Compared with the conventional drilling, the helical milling has obvious advantages in making holes of carbon fiber-reinforced plastic (CFRP). Nevertheless, the rapid wear of cutting edges readily causes some defects in the outlet holes, such as burrs and tearing. In order to improve the hole-making quality of CFRP, a comparative experimental study on conventional and ultrasonic-assisted bi-directional helical milling of CFRP was carried out. The wear mechanism of the forward and reverse cutting edges was analyzed in the two types of machining, and the change laws of cutting forces and hole wall quality were obtained by different machining means. The experimental results indicated that the flank face of forward and reverse cutting edges was dominated by the abrasive wear mechanism in the ultrasonic-assisted milling. With aggravation of the tool wear, no obvious coating peeled off the forward cutting edge, the reverse cutting edge remained relatively intact, and the wear form of neither cutting edge changed.
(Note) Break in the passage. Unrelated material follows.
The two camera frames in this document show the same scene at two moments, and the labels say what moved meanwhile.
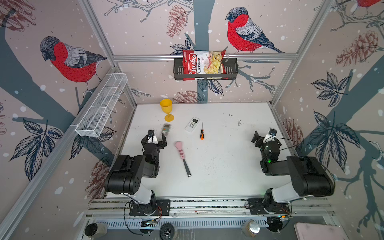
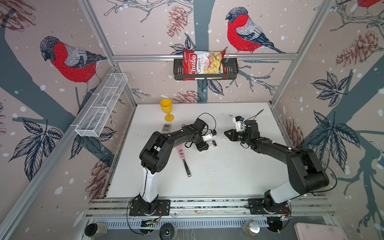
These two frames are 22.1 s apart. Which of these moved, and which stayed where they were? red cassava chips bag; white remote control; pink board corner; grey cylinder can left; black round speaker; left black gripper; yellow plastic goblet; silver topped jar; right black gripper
Moved: white remote control; right black gripper; left black gripper
Stayed: yellow plastic goblet; black round speaker; grey cylinder can left; pink board corner; red cassava chips bag; silver topped jar
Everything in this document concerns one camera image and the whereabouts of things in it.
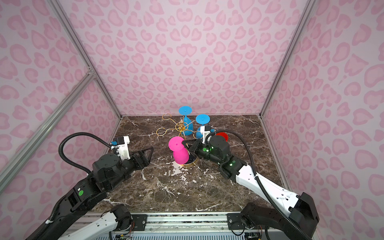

Furthermore, in the ultrasonic-assisted reverse milling, the axial force and hole diameter deviation were restrained better than in the conventional milling, and especially when the tool wear occurred, the cutting force fluctuation varied slowly. In the ultrasonic-assisted milling, the shear fracture predominated over bending fracture. Meanwhile, the time variation of effective rake angles improved the chip breaking and removing performance of cutters, and thus, the machining quality of hole wall was enhanced obviously.